We'll be right back.


COOPER: Turning point in Iraq today. Iraqis celebrated the withdrawal of U.S. troops from cities and towns. Nationwide festivities began last night in Baghdad ahead of the midnight deadline.

Today for the first time in six years, Iraqis and not Americans were in charge of security in their streets. The withdrawal, part of an agreement signed last year by former President Bush, calling for all U.S. forces to leave Iraq by the end of 2011.

Now, if that timetable holds, the mission will have lasted nearly nine years. Measuring the cost, of course, is an exercise in raw politics and, of course, human lives.

Tom Foreman has that.


TOM FOREMAN, CNN CORRESPONDENT (on camera): Anderson, the cost of Iraq is easy to see and hard to look at. In lives, more than 4,300 American troops have been killed, some 30,000 wounded, and somewhere between 100,000 and 200,000 Iraqi civilians dead, by most estimates.

In dollars, the Bush administration thought it would be quick and relatively cheap, $60 billion maybe. But the cost is now easily ten times that amount, and plenty of analysts think the tab could run to a trillion dollars or more before it's all over.

And, of course, international polls have found the world's opinion of the U.S. has plummeted since this war began.

The benefits of the war are trickier to calculate, since polls show most Americans are against it. They don't really see any benefits. But the war did take down Saddam Hussein and avert potential future threats from him and his sons. We now know Hussein did not have weapons of mass destruction, but we also know he did want them and had worked on getting them.

And democracy has emerged in place of a dictatorship. There are questions about whether or not it can defend itself in the long run. But for the moment, it is standing.

And there is this. Not only did the war's unpopularity lay the groundwork for Barack Obama's election, but it's also been a training ground for American troops learning to fight against insurgencies. Lessons that are already proving critical as they shift to the new president's top military concern now: the war in Afghanistan -- Anderson.


COOPER: Tom thanks very much. And a big concern Afghanistan is, indeed.

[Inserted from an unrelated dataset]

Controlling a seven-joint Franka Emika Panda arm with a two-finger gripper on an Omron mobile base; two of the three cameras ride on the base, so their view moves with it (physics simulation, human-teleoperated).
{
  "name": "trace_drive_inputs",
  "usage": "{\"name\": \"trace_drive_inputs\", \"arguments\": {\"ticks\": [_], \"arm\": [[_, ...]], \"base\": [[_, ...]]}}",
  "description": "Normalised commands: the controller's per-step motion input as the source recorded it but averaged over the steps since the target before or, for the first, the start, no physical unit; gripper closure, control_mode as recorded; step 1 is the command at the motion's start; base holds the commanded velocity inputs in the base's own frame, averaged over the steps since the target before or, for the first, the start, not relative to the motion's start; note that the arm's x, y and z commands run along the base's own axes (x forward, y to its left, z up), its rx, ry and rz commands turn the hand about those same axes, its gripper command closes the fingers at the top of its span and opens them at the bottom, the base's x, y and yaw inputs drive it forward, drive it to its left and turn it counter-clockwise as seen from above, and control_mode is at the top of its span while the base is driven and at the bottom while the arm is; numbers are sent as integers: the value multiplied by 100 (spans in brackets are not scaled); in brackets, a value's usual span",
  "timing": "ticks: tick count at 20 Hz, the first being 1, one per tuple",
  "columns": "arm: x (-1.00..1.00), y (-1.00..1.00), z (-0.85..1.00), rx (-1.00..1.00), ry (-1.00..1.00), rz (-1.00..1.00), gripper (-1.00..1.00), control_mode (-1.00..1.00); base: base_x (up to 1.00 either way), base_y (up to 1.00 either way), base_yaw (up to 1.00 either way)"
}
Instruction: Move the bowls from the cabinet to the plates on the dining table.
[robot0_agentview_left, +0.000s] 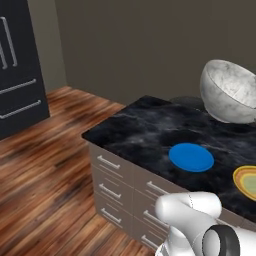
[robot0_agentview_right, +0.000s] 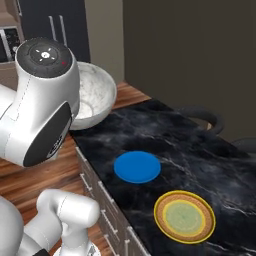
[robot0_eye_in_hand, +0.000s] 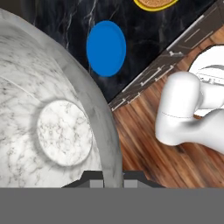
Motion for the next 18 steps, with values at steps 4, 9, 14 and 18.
{"name": "trace_drive_inputs", "arguments": {"ticks": [4, 9, 14, 18], "arm": [[0, 0, 0, 0, 0, 0, 100, 100], [0, 0, 0, 0, 0, 0, 100, 100], [0, 0, 0, 0, 0, 0, 100, 100], [0, 0, 0, 0, 0, 0, 100, 100]], "base": [[-18, 7, -22], [-32, 15, -18], [-18, 9, -22], [0, 0, -25]]}}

Next on 360, the strangest "Shot" yet. Something to make you kind of smile before you go to bed. A police interview and the surprise of a police officer's life; you won't believe what is living under that woman's shirt. We'll show you, ahead.

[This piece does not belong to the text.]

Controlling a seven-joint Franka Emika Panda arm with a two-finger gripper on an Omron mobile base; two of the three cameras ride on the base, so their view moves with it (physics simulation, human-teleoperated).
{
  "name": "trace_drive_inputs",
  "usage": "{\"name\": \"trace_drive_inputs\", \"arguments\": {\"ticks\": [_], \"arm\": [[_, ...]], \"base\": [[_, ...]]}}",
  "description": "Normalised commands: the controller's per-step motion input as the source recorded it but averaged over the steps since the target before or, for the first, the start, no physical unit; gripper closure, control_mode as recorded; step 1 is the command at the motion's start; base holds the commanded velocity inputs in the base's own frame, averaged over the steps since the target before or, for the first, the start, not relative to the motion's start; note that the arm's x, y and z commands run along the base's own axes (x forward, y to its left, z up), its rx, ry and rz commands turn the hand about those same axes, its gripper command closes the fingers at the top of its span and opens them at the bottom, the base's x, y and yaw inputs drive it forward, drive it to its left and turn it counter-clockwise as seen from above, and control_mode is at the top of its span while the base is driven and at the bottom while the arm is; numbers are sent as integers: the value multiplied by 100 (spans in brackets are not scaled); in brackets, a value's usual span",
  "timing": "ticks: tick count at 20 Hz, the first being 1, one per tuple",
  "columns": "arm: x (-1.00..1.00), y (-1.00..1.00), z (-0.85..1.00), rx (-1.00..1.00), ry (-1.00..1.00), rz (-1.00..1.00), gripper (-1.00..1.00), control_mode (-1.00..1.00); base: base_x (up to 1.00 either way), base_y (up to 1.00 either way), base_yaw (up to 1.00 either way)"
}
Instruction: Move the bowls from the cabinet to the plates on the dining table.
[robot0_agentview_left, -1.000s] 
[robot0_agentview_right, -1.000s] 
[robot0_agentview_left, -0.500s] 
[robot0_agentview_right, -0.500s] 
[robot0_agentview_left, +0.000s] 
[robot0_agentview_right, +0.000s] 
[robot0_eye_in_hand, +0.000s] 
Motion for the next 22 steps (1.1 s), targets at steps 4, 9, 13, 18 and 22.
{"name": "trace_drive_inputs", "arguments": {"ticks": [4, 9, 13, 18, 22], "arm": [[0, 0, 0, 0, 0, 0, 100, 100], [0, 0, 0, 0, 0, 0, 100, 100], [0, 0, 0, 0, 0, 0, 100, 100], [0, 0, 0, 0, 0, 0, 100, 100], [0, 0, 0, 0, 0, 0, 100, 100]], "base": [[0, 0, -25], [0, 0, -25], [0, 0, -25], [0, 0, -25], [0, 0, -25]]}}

COOPER: Erica, for tonight's "Shot," a first and one of the strangest videos we've seen. Take a look at this. You can't make this stuff up.

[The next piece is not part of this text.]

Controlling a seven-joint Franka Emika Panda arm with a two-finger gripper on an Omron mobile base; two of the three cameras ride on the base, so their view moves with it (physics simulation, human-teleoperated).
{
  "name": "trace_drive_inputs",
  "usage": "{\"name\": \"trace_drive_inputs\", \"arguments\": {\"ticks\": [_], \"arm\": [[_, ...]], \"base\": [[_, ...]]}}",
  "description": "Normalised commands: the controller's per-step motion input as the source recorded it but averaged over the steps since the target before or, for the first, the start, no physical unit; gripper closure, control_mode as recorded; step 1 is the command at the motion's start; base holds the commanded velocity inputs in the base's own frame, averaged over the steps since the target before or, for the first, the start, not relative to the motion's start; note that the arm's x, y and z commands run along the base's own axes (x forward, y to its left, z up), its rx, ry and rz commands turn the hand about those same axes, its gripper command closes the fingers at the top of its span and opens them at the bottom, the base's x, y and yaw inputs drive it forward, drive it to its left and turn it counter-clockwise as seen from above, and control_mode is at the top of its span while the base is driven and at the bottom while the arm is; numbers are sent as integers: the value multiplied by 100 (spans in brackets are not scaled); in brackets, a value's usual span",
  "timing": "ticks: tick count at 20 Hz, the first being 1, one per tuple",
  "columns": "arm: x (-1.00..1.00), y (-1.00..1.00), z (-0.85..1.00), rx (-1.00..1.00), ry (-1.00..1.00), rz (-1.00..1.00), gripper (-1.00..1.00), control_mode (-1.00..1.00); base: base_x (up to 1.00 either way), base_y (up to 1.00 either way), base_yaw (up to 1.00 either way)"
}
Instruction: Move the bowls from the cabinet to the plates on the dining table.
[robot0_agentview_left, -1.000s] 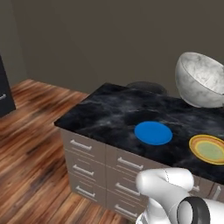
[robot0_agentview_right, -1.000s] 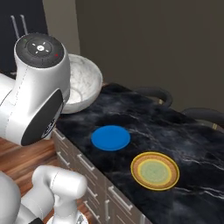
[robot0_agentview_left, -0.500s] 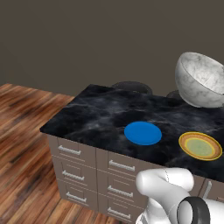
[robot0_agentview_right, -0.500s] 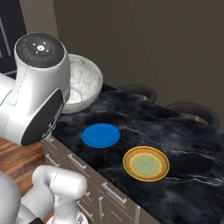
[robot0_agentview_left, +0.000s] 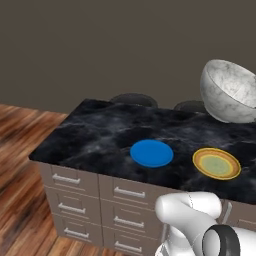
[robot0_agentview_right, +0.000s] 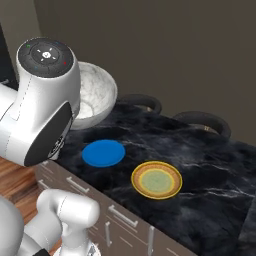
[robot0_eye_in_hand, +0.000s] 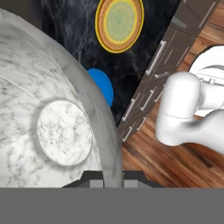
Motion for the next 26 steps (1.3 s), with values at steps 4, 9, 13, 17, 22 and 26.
{"name": "trace_drive_inputs", "arguments": {"ticks": [4, 9, 13, 17, 22, 26], "arm": [[0, 0, 0, 0, 0, 0, 100, 100], [0, 0, 0, 0, 0, 0, 100, 100], [0, 0, 0, 0, 0, 0, 100, 100], [0, 0, 0, 0, 0, 0, 100, 100], [0, 0, 0, 0, 0, 0, 100, 100], [0, 0, 0, 0, 0, 0, 100, 100]], "base": [[0, 0, -25], [0, 0, -25], [0, 0, -25], [0, 0, -25], [0, 0, -25], [0, 0, -25]]}}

A police officer in Ohio interviewing this -- oh, "Dramatic Animal Video" -- I forgot our graphic. There it is.

He's investigating a murder. A police officer interviewing this woman. All of a sudden, out of her shirt pops a baby squirrel.

HILL: Yes.


HILL: It's disturbing on so many levels.

COOPER: She was just carrying around a baby squirrel.

HILL: There we go.


HILL: It's a field day for the squirrel.

COOPER: The police officer didn't miss a beat. He was stunned. He kept right on with his questioning. The woman and the squirrel apparently were released. They had nothing to do with the crime.

HILL: Wow.

COOPER: And the sound effect was added. There you go. Why she had...

HILL: This is really...

COOPER: I'm curious to know why she had the squirrel.

HILL: I don't know. I don't have an answer for that, but I would like an answer and also why she decides that that's the best place to carry it.

COOPER: Yes. Well, yes. We'll just leave it at that.

HILL: Probably best.

COOPER: You can see all the most recent "Shots" and the "Beat 360" on our Web site at

Hey, that does it for 360. Thanks for watching.

I'll see you tomorrow night. "LARRY KING" starts now.